-- WORK TO COMPLETE --
Output the data that follows, keeping every line identical.

-- GIVEN MATERIAL --
○ ○ ○ ○ ○
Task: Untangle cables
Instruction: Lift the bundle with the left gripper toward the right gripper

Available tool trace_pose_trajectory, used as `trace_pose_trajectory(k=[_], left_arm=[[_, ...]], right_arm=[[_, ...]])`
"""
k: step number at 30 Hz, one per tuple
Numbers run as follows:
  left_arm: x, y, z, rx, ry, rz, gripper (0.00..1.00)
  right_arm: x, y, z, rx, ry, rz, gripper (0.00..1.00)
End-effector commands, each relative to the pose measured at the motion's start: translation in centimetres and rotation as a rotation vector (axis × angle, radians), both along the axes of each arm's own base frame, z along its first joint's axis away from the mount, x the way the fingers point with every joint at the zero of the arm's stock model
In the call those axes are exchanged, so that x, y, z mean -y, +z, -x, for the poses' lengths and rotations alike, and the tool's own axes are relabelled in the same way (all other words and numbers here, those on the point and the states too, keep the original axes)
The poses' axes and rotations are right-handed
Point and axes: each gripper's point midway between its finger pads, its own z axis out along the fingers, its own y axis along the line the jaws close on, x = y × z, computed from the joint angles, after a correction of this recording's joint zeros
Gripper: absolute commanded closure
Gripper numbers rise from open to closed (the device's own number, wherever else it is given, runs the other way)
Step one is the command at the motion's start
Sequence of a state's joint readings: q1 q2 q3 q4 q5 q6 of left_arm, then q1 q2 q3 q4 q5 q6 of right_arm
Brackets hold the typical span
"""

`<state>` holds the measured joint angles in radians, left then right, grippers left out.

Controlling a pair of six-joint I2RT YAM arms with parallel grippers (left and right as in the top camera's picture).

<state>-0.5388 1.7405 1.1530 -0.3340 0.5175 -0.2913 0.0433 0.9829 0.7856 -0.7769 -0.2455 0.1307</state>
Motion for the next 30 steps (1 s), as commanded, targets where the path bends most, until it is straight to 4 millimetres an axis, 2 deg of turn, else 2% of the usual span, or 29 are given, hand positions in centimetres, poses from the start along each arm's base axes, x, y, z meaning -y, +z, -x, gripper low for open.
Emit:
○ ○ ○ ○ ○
-- TASK RESULT --
Task: Untangle cables
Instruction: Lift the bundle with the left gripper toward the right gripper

Available tool trace_pose_trajectory, used as `trace_pose_trajectory(k=[_], left_arm=[[_, ...]], right_arm=[[_, ...]])`
"""
k: step number at 30 Hz, one per tuple
Numbers run as follows:
  left_arm: x, y, z, rx, ry, rz, gripper (0.00..1.00)
  right_arm: x, y, z, rx, ry, rz, gripper (0.00..1.00)
End-effector commands, each relative to the pose measured at the motion's start: translation in centimetres and rotation as a rotation vector (axis × angle, radians), both along the axes of each arm's own base frame, z along its first joint's axis away from the mount, x the way the fingers point with every joint at the zero of the arm's stock model
In the call those axes are exchanged, so that x, y, z mean -y, +z, -x, for the poses' lengths and rotations alike, and the tool's own axes are relabelled in the same way (all other words and numbers here, those on the point and the states too, keep the original axes)
The poses' axes and rotations are right-handed
Point and axes: each gripper's point midway between its finger pads, its own z axis out along the fingers, its own y axis along the line the jaws close on, x = y × z, computed from the joint angles, after a correction of this recording's joint zeros
Gripper: absolute commanded closure
Gripper numbers rise from open to closed (the device's own number, wherever else it is given, runs the other way)
Step one is the command at the motion's start
Sequence of a state's joint readings: q1 q2 q3 q4 q5 q6 of left_arm, then q1 q2 q3 q4 q5 q6 of right_arm
Brackets hold the typical span
"""

`<state>` holds the measured joint angles in radians, left then right, grippers left out.

Controlling a pair of six-joint I2RT YAM arms with parallel grippers (left and right as in the top camera's picture).

<state>-0.5388 1.7405 1.1530 -0.3340 0.5175 -0.2913 0.0433 0.9829 0.7856 -0.7769 -0.2455 0.1307</state>
Motion for the next 30 steps (1 s), as commanded, targets where the path bends most, until it is straight to 4 millimetres an axis, 2 deg of turn, else 2% of the usual span, or 29 are given, hand positions in centimetres, poses from the start along each arm's base axes, x, y, z meaning -y, +z, -x, gripper low for open.
Emit:

What was requested is fully covered by this answer.